Can you drink in public in Spain?

12 things prohibited for vacationers in Italy

More than ten million holidaymakers come to Rome every year, in Venice there are almost three times as many - especially in the high season in summer it is loud, dirty and overcrowded. The mood towards holidaymakers is shifting among many residents and also in politics.

New regulations should help to get the chaos under control. The local authorities strictly control and distribute fines, warnings and evictions. So that there is no trouble on your next vacation in Italy, you shouldn't do these twelve things.

1. Sitting on the Spanish Steps in Rome

As of this summer, you are no longer allowed to sit on the Spanish Steps in Rome. If you do it anyway, you will have to pay a fine of up to 400 euros. In August even police officers came to scare away tourists with whistles.

It is also forbidden to pull a suitcase or a stroller up one of the 135 steps.

2. Buy black market tickets

Fast lane tickets, with which you can pass the queue and enter directly, are no longer permitted in many places. For example, at historical sights such as the Vatican in Rome.

In addition, you can only buy your ticket there within the attraction - this is to contain the black market.
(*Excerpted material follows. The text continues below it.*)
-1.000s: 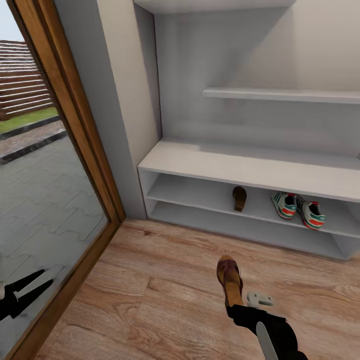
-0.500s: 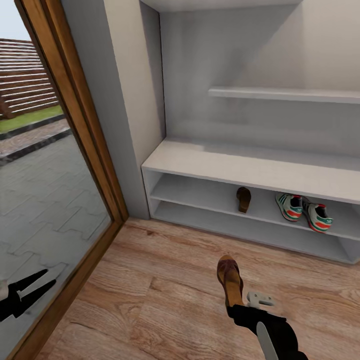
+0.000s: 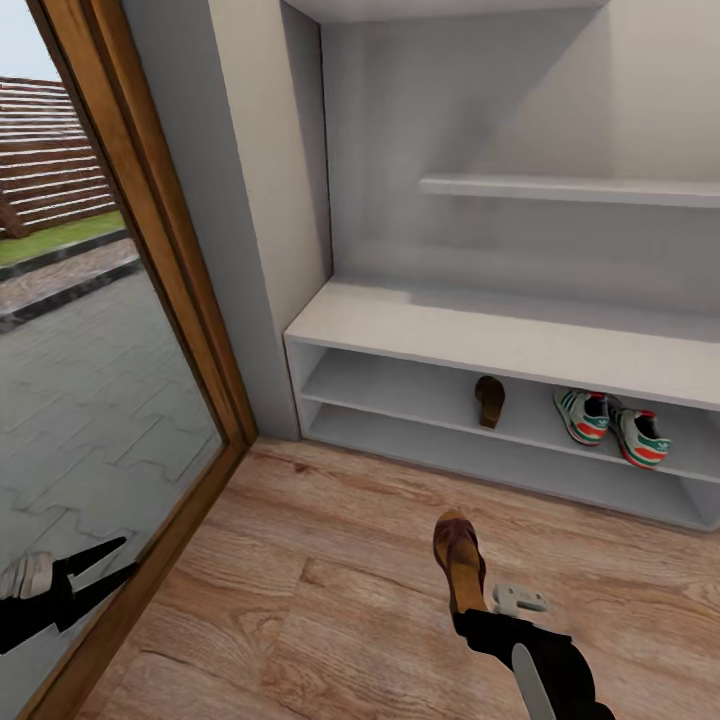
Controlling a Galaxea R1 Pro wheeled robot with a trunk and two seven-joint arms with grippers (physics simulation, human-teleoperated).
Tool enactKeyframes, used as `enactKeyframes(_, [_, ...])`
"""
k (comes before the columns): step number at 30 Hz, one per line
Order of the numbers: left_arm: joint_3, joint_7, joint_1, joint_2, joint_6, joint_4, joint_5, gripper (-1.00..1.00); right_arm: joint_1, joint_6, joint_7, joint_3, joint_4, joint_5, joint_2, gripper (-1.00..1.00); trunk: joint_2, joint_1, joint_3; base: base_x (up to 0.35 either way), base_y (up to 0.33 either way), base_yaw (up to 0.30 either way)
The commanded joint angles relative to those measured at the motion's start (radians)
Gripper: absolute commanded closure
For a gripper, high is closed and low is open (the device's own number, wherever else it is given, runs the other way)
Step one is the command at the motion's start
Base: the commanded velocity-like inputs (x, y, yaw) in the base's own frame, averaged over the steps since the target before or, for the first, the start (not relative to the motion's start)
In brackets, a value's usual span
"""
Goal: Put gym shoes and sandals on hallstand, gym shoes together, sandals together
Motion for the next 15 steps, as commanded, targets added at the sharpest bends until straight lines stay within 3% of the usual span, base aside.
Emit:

In the event of a violation, there is a fine for the seller and the buyer.

3. Drink alcohol

Time and again, drunk tourists in Rome misbehave - this is what the city wants to contain. Therefore, guided bar tours in large groups are prohibited. In the event of a violation there is a fine for providers and tourists.

In addition, a new police ordinance stipulates that holidaymakers are not allowed to drink alcohol in public between 10 p.m. and 7 a.m. Bars are also only allowed to serve alcoholic drinks until 2 a.m.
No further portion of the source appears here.